> **Data extract**
•••••
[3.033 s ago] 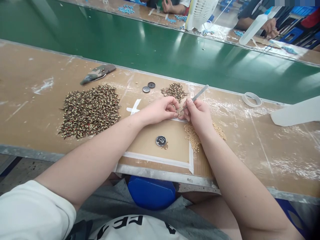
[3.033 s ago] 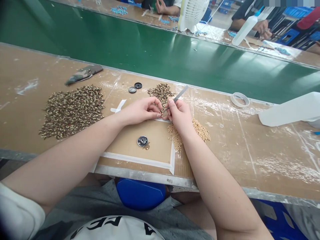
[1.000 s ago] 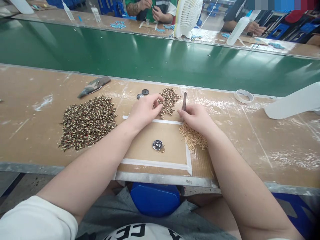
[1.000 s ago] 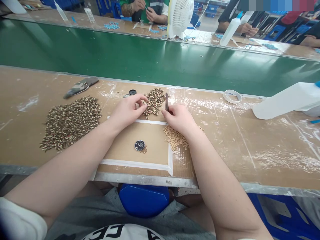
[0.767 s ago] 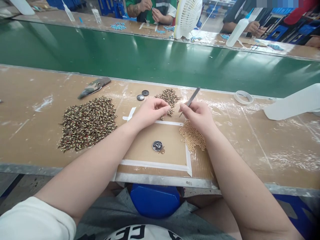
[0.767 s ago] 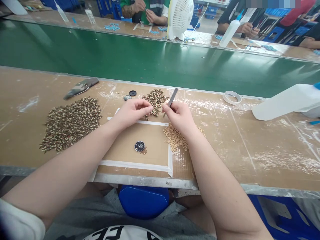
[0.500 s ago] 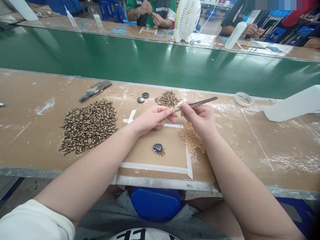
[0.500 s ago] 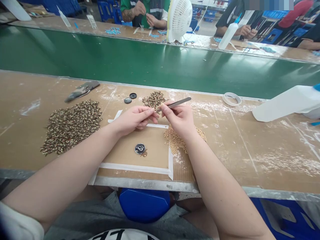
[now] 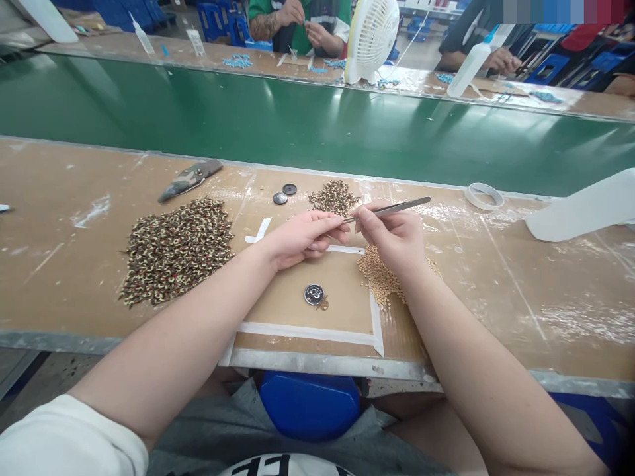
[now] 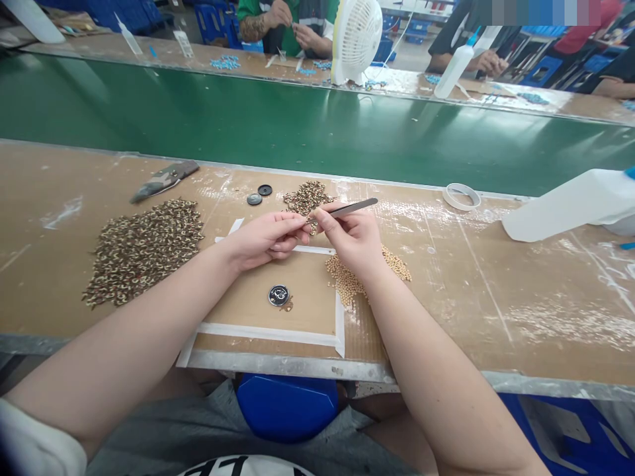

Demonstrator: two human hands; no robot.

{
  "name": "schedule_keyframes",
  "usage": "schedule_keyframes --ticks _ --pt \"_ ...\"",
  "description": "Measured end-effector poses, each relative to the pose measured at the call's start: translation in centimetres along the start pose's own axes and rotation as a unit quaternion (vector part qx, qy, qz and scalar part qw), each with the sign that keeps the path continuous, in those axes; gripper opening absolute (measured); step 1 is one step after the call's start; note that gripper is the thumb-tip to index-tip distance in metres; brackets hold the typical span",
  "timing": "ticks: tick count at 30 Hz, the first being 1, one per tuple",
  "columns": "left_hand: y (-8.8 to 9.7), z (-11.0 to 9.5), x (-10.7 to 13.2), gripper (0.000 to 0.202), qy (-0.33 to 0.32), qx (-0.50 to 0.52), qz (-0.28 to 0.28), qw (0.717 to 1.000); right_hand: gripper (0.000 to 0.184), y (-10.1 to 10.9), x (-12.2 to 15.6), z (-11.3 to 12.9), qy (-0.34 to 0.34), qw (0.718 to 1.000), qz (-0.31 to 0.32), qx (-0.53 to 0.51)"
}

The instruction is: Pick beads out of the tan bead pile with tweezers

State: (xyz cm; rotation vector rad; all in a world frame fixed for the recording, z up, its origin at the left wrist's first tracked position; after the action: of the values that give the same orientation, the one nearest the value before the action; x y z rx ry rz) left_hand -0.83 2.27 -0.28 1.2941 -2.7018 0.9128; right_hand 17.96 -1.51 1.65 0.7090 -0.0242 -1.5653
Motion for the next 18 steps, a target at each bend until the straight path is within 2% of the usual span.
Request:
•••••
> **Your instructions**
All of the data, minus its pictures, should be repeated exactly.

> **Result for this exercise**
[3.033 s ago] 
[3.033 s ago] 
[1.000 s ago] 
[1.000 s ago] 
[0.767 s ago] 
[0.767 s ago] 
[0.500 s ago] 
[0.500 s ago] 
[now] 
[now] 

Demonstrator: two human hands; no robot.

{
  "name": "schedule_keyframes",
  "usage": "schedule_keyframes --ticks _ --pt \"_ ...\"",
  "description": "Measured end-effector poses, each relative to the pose measured at the call's start: translation in centimetres along the start pose's own axes and rotation as a unit quaternion (vector part qx, qy, qz and scalar part qw), each with the sign that keeps the path continuous, in those axes; gripper opening absolute (measured); step 1 is one step after the call's start; note that gripper is the thumb-tip to index-tip distance in metres; brackets hold the typical span",
  "timing": "ticks: tick count at 30 Hz, the first being 1, one per tuple",
  "columns": "left_hand: y (-8.8 to 9.7), z (-11.0 to 9.5), x (-10.7 to 13.2), gripper (0.000 to 0.202), qy (-0.33 to 0.32), qx (-0.50 to 0.52), qz (-0.28 to 0.28), qw (0.717 to 1.000); right_hand: gripper (0.000 to 0.184), y (-10.1 to 10.9), x (-12.2 to 15.6), z (-11.3 to 12.9), qy (-0.34 to 0.34), qw (0.718 to 1.000), qz (-0.31 to 0.32), qx (-0.53 to 0.51)"
}

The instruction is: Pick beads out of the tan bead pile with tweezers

State: (xyz cm; rotation vector rad; all in a world frame fixed for the recording, z up, its origin at the left wrist's first tracked position; after the action: of the values that give the same orientation, the one nearest the value before the action; x y z rx ry rz) left_hand -0.83 2.27 -0.28 1.2941 -2.7018 0.9128; right_hand 17.96 -1.51 1.65 0.7090 -0.0242 -1.5653
Motion for the next 18 steps, a target at each bend until the straight path is within 2% of the usual span.
Request:

This finishes the response to the exercise.